After evaluation, you'll find resulting plots and predictions in the output folder.
Detection
Here are the most basic steps to perform detection:
-
Create a detection instance:
from yolo_tf2.core.detector import Detector detector = Detector( input_shape=(416, 416, 3), model_configuration='/path/to/DarkNet/yolo_version.cfg, '/path/to/classes_file.txt', score_threshold=0.5, iou_threshold=0.5, max_boxes=100, anchors=anchors # Optional if not specified, yolo default anchors are used )
-
Perform detections:
A) Photos:
photos = ['photo/path1', 'photo/path2']
detector.predict_photos(photos=photos,
trained_weights='/path/to/trained/weights') # .tf or yolov3.weights(80 classes)
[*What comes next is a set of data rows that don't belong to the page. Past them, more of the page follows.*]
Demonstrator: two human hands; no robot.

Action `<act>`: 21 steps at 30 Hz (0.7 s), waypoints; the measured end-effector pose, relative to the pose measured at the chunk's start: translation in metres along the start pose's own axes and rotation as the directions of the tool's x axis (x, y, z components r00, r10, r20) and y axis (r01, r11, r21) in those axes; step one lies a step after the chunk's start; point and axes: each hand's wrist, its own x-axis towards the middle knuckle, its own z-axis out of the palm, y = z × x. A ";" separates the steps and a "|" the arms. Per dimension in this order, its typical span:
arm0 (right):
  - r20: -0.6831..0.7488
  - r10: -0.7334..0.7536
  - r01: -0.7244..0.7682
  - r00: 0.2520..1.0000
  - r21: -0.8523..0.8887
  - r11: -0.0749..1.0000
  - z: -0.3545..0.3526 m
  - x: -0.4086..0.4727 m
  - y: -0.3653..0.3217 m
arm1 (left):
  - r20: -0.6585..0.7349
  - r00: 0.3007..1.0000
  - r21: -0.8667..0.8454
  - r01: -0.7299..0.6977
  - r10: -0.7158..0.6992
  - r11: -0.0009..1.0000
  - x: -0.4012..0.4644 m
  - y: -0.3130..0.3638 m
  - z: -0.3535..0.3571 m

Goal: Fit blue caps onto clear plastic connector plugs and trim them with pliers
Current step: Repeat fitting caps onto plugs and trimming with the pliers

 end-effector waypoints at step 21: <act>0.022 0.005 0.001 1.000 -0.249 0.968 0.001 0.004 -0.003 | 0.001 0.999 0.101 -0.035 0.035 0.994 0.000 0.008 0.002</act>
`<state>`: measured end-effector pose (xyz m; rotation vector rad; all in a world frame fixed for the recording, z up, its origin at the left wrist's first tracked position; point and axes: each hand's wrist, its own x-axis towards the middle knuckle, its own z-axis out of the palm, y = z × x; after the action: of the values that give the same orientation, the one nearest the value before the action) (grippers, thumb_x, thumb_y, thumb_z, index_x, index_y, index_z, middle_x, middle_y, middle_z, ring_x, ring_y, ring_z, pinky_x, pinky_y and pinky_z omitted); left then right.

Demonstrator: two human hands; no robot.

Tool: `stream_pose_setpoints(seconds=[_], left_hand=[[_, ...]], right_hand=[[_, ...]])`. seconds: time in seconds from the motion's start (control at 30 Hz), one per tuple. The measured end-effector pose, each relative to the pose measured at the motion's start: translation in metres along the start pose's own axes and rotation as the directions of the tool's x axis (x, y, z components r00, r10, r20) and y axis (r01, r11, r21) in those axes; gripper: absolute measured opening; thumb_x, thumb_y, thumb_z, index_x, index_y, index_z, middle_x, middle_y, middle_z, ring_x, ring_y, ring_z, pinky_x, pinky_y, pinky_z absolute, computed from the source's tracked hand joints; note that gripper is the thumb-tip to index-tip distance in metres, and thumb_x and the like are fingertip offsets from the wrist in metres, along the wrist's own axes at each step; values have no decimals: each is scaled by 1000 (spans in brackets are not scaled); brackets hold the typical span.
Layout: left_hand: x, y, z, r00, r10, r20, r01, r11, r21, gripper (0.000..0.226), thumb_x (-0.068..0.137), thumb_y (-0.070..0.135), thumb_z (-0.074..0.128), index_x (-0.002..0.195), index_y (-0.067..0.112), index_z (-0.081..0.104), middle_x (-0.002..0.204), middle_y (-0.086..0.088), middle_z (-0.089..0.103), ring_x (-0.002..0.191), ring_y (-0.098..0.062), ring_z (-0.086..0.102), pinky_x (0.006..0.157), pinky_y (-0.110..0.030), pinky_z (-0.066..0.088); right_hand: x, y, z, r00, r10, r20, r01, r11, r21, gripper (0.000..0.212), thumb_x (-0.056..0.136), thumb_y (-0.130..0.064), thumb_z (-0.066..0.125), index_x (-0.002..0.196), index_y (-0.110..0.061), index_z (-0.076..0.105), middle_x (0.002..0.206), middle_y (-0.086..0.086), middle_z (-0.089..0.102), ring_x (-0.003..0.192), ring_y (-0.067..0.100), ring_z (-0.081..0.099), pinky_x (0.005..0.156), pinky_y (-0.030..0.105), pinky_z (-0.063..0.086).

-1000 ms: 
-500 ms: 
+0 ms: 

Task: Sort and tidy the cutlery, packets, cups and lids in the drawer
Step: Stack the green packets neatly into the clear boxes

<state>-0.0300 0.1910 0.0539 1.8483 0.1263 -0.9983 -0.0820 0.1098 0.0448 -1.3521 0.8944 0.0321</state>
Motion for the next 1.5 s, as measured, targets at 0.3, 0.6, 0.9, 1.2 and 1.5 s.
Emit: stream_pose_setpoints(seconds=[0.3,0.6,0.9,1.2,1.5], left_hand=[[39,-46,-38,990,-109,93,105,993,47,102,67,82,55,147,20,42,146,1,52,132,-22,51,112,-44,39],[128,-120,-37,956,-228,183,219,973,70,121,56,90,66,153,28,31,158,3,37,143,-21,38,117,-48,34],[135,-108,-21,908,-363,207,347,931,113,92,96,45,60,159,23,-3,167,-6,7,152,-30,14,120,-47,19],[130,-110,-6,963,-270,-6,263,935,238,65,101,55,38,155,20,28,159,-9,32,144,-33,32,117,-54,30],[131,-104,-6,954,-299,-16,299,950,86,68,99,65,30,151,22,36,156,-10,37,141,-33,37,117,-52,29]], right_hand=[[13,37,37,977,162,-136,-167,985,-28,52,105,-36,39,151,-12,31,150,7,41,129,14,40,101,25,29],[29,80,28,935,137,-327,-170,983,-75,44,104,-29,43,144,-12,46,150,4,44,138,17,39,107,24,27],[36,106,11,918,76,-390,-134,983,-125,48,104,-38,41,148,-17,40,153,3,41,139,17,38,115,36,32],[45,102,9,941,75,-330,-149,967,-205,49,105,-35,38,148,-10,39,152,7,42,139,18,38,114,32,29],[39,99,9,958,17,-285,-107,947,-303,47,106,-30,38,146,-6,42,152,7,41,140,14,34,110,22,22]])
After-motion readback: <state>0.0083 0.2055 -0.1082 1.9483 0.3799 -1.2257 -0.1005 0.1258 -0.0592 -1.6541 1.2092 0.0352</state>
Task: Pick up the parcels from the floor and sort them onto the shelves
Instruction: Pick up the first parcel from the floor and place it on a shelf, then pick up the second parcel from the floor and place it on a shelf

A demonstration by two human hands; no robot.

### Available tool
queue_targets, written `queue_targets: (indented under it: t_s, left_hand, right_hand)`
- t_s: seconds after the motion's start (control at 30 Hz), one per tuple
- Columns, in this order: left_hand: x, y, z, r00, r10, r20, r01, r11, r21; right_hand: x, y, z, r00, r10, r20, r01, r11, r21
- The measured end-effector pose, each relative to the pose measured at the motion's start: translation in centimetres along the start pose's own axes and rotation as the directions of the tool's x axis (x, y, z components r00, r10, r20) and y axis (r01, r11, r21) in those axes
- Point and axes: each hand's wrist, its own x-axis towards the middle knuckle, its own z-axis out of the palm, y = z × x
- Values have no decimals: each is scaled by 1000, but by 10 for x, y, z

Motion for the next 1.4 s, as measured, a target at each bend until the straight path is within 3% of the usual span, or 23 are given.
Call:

Detection (photo) command line equivalent
yolotf2 detect --input-shape "(416, 416, 3)" --classes "path/to/classes.txt" --model-cfg "yolo_tf2/config/yolo3.cfg" --score-threshold 0.5 --iou-threshold 0.5 --image-dir "path/to/image/dir" --weights "path/to/weights"
or alternatively, if you want to perform detection on a single image specify --image instead of --image-dir
B) Video
detector.detect_video(
'/path/to/target/vid',
'/path/to/trained/weights.tf',
)
Detection (video) command line equivalent
yolotf2 detect --input-shape "(416, 416, 3)" --classes "path/to/classes.txt" --model-cfg "yolo_tf2/config/yolo3.cfg" --score-threshold 0.5 --iou-threshold 0.5 --video "path/to/video" --weights "path/to/weights"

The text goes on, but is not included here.